Perhaps now is the right time to educate our youth and their parents that there is a viable option to abortion — education in fertility awareness. Not indoctrination into the ‘cult’ of the reproductive expert who is sustained by the abortion industry, but education into self awareness by learning about cyclical fertility and how to act appropriately to one’s personal and altruistic prompting.

Yes, this is an ‘ideal’ — but isn’t byronchild an idealistic and practical publication? Conscious conception is REAL for multitudes of families as more lovers discover that abortion has consequences far beyond the event. When our investment is in awareness, we can transform the world from the beginning of life. Why not? Towards a World Where Every Baby is a Welcomed Baby.

Jeannine Parvati Baker
Joseph Utah USA
www.freestone.org


Going Cloth — again

article Going Cloth (Sept. – Nov. 03). Thank you. I must admit, I am one of those mums who felt the pressure to go disposable … after using cloth for the first four months, I was constantly asked ‘why?’ and was told by many that it was worse for the environment, particularly as we are in a very serious drought. I didn’t really have any answers to those who queried me, or made me feel guilty about the water. However, the most frustrating thing that I discovered was that most of the clothing that is made for babies does not allow enough room for a cloth nappy, I was always dressing Abigail in clothes 3 times too big for her, just to get the nappy in! Having just read your article, I am going to attempt another go at cloth … this time armed with a bit more info so I don’t feel pressured!

Tamara
Sydney


Photos perpetuate stereotypes too

I am writing to express my offence at the presentation of your special feature Ordinary Lives, Everyday Violence, in the last issue of  byronchild. Having read with interest in your editorial about ‘decades of conditioning around stereotypes of mothers and fathers’, and ‘restoring fatherly dignity’, I found it a shame that the four photos used in the feature on spanking all portray recognisably male silhouettes perpetrating the violence the article seeks to challenge.
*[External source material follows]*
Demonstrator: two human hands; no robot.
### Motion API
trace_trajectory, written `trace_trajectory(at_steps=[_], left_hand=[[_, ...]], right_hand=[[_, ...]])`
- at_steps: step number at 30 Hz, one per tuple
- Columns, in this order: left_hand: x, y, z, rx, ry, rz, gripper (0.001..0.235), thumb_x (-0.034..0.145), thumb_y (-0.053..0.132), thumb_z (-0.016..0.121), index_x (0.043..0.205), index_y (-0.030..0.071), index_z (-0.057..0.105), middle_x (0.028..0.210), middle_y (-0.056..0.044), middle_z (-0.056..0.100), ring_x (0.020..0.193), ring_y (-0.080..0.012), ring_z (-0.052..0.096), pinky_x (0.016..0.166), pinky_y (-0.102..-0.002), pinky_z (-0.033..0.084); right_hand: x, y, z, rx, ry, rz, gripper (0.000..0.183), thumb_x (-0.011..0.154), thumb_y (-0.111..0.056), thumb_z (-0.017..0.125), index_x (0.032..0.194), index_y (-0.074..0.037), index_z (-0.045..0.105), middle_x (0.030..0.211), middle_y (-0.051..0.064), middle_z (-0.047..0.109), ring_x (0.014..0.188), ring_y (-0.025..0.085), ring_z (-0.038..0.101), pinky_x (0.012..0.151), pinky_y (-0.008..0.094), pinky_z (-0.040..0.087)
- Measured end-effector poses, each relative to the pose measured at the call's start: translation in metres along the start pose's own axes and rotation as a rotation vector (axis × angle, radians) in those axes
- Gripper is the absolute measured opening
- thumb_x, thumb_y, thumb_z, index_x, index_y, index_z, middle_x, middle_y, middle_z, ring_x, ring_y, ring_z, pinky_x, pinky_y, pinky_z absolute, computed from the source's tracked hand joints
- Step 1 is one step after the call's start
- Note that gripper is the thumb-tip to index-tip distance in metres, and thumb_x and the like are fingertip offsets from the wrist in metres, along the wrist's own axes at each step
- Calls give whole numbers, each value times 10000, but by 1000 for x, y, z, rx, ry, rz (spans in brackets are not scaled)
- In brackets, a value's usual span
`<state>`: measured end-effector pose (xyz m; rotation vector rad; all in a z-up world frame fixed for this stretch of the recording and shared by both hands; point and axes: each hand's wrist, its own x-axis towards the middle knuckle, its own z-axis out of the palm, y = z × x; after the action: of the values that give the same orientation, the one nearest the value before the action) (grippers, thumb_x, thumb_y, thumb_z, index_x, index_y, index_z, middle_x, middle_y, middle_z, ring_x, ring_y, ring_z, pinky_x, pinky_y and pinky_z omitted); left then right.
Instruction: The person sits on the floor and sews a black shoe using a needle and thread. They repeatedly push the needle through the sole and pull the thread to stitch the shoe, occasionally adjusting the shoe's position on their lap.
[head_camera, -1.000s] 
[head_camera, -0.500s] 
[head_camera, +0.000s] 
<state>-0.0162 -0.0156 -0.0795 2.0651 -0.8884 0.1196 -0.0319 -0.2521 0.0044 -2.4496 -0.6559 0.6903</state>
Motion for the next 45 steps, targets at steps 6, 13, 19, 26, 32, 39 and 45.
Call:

Your editorial also states that ‘the nuclear family has given way to single mother homes’. As many women are now the primary, often the sole, bearers of the responsibilities and stresses of parenting, this must surely mean that a lot of the spanking is administered by women, not men.

Let me be absolutely clear — I am not attacking or blaming women in any way. A publication like byronchild has the potential to raise readers’ awareness around issues such as domestic violence, including corporal punishment. Indeed, ‘the movement towards conscious living’ is a stated aim of the magazine. As such I feel it has a responsibility to consider carefully the images used in support of articles.

‘A picture is worth a thousand words.’  These pictures — with the male ‘shadow’  a looming, threatening presence, were facile, lazy and insulting. What a pity to see a feature with images which perpetuate the stereotype of men/fathers as agents of punishment and violence, and how inconsistent with the tone and content of your editorial.

Karl Farren,
NSW


An alternative to smacking

I’m an anti-smacker, so to speak. I’m finding for myself that it’s not always my children’s behaviour that is inappropriate. It’s my response to their behaviour that may need changing. Some things that annoy me may not annoy another mother.

Star charts are useless with my children so I have one for myself (yes I don’t mind you laughing). I put a star for every hour of the day when I handled a situation with compassion and patience (even though I could have done otherwise). I hope to teach my children how to not get upset over little things, and to gain inner strength for the big things. 

My star chart is working wonders. I also make comments on the hours that I feel frustrated and am finding patterns in my behaviour and my children’s, and therefore can start to notice what my triggers may be. My children are also responding with improved behaviour, and greater patience with each other.
It’s working for me, and if I get 10 days in a row I get a massage. Yey.

Not really much to do with smacking, but it’s to do with how we as parents choose to respond to an outside situation. After all. we do have choice.